3 thoughts on “People-Centered Marketing: An Introduction

  1. rasputin7

    Good stuff, Rob! Always thoughtful and engaging. Yes, it seems like that “trickster” technology hath given and taken (like the big print/small print dichotomy that Tom Waits has remarked upon…)

    These high-tech tools certainly enable us to do a lot more, and faster. But at a cost. If we’re not careful, as you suggest, we also can be “disappeared” by the technology that, in some (important) ways, does indeed connect us and provide valuable insights.

    Disembodied marketing: ghosts creating more ghosts.

    Thanks for sharing your fine ideas here.

    -Matt
    http://hauntededwardian.wordpress.com/

  2. rrneal

    I resonant with your thought flow! The explosion of consumer interaction worldwide via digital technology has collided headlong into marketing principles developed in the 1950s that simply haven’t evolved to keep up. As a result, business is experiencing a classic knowledge gap in reference to marketing intelligence. A gap most likely defined as “one cannot properly articulate a question to ask when one is innocently unaware of an answer being required.”

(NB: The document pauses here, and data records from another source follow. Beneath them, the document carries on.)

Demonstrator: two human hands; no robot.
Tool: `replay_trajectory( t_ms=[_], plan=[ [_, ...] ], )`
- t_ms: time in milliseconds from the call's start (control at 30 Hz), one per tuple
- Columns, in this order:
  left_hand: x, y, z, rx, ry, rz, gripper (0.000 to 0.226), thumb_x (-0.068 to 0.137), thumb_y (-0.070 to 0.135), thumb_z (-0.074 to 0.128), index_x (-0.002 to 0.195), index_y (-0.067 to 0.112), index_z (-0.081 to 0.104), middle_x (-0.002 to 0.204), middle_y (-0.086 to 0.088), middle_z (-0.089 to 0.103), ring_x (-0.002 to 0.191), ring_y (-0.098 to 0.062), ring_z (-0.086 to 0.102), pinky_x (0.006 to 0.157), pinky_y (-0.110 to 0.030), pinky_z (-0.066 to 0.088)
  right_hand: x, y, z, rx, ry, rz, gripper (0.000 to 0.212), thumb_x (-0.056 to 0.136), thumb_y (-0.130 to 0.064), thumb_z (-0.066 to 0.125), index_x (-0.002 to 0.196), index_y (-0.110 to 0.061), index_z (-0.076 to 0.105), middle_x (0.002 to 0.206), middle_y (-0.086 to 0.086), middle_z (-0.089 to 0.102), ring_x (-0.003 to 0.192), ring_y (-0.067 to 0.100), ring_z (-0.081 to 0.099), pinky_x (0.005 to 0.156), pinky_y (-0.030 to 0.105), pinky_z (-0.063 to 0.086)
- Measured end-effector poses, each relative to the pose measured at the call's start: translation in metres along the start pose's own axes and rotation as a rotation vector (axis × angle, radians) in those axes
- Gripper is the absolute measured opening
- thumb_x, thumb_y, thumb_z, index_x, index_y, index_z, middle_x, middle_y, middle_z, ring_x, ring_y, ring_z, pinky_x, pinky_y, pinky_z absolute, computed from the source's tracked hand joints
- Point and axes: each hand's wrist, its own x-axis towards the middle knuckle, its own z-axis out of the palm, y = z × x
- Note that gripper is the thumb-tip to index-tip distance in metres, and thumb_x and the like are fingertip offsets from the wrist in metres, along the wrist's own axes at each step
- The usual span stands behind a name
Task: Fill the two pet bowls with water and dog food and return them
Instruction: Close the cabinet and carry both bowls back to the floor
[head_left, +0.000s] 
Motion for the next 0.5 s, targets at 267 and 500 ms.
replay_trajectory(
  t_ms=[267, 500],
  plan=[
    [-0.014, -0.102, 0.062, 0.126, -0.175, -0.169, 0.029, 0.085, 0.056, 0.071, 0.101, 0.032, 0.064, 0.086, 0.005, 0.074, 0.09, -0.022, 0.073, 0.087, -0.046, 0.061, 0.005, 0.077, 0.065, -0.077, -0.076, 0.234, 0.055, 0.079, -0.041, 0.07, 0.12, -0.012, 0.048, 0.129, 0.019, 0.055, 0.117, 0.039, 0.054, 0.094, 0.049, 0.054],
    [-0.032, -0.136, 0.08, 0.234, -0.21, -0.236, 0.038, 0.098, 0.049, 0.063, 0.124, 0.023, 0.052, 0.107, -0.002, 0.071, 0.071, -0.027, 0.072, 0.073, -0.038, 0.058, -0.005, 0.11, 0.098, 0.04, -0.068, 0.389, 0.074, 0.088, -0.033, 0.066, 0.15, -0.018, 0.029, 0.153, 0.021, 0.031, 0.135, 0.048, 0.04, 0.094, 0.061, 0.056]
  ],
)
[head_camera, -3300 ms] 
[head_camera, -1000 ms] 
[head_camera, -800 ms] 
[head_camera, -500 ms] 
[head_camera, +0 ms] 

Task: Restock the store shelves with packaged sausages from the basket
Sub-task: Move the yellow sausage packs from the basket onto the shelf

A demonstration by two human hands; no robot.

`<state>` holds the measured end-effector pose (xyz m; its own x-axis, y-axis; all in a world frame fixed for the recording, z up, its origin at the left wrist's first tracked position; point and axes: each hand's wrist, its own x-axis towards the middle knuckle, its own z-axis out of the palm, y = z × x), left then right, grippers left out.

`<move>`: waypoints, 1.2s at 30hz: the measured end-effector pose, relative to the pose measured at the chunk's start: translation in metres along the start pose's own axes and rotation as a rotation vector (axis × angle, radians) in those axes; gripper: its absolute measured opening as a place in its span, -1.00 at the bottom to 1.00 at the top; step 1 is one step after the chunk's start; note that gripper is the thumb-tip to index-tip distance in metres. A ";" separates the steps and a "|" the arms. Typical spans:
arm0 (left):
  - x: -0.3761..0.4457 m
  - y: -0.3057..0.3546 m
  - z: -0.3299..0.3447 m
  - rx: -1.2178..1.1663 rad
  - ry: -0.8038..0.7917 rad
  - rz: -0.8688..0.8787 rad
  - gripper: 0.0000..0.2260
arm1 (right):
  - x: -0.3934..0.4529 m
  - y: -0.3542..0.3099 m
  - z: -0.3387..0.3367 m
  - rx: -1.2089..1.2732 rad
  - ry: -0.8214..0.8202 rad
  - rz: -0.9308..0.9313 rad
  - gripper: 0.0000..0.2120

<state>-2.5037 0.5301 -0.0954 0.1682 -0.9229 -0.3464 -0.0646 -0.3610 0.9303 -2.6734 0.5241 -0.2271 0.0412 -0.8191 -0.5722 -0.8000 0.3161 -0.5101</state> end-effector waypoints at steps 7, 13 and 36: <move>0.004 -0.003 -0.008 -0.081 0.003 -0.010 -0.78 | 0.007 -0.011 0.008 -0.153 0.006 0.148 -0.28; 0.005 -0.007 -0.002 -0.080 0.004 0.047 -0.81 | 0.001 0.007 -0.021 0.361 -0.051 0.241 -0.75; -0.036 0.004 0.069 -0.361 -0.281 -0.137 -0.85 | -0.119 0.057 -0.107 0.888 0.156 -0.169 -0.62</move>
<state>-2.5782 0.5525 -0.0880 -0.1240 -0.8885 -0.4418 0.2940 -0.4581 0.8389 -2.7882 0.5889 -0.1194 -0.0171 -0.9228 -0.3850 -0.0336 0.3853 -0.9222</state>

    To your point – a construct is needed to properly establish the language (and crucial pragmatics) for the maturation of marketing to take place for adequately grappling with the online consumer conversation.

    This reminds me of a story about Christopher Columbus and the indigenous tribe of the Bahamas… the Taino. The story described several Taino warriors hunting along the beach while Christopher’s largest ship, the Gallega, was breaking the horizon en route to their small island. No one noticed the three tall ships coming closer and closer until a Taino Priest saw the main sails from his hut. The Priest had never seen anything like a European Galley as he excitedly attempted to steer the gaze of the tribe’s warriors towards this discovery. No one else could see what the Priest was seeing. There was suspicion around the possibility of the Priest suffering from a psychotic break. The Priest became extremely frantic, growing into a rage, during his attempts at getting the tribe to see this exciting, scary “floating thing” coming towards their island. The entire tribe gazed into the ocean. No one else could see anything in the open water.

    In the end, it was said the people of the Taino had no concept for “tall sailing ship”. That it literally took Christopher’s ships to lay anchor just offshore before people could “see” these new visitors. And still several more days before they could develop a shared construct for understanding these Europeans to be something other than light-skinned apparitions.

    In summation, those of us interested and engaged in this new cohort of marketing are still considered “apparitions” by the world around us.

    Cheers,
    RRNeal

  3. polysemy

    Hi, Rob! Remember the “stalker” who just “talks” to you at the ACR conferences? Anyway, I think we (at least you, rasputin7, and I) are going into the right direction as you proposed such a well-pronounced idea, and I agreed to it.

    We never understood consumers correctly but just pretended. Okay, then it’s not understanding or anything as many (or at least some) will agree. A few questions:

    Do you think we need new vocabulary for what we have believed to be “understanding?”
    Is understanding the consumer the only key to reinstate the current state of marketing? Marketing has been existing for long without understanding them…What if we can’t (you know they become more and more whimsical and agentic)?
    Haven’t we tried those two (phenomenology and hermeneutics)?

    Sorry, too much mumbo-jumbo….Perhaps we are talking about parallax approximation….

    Looking forward to more good stuff from you.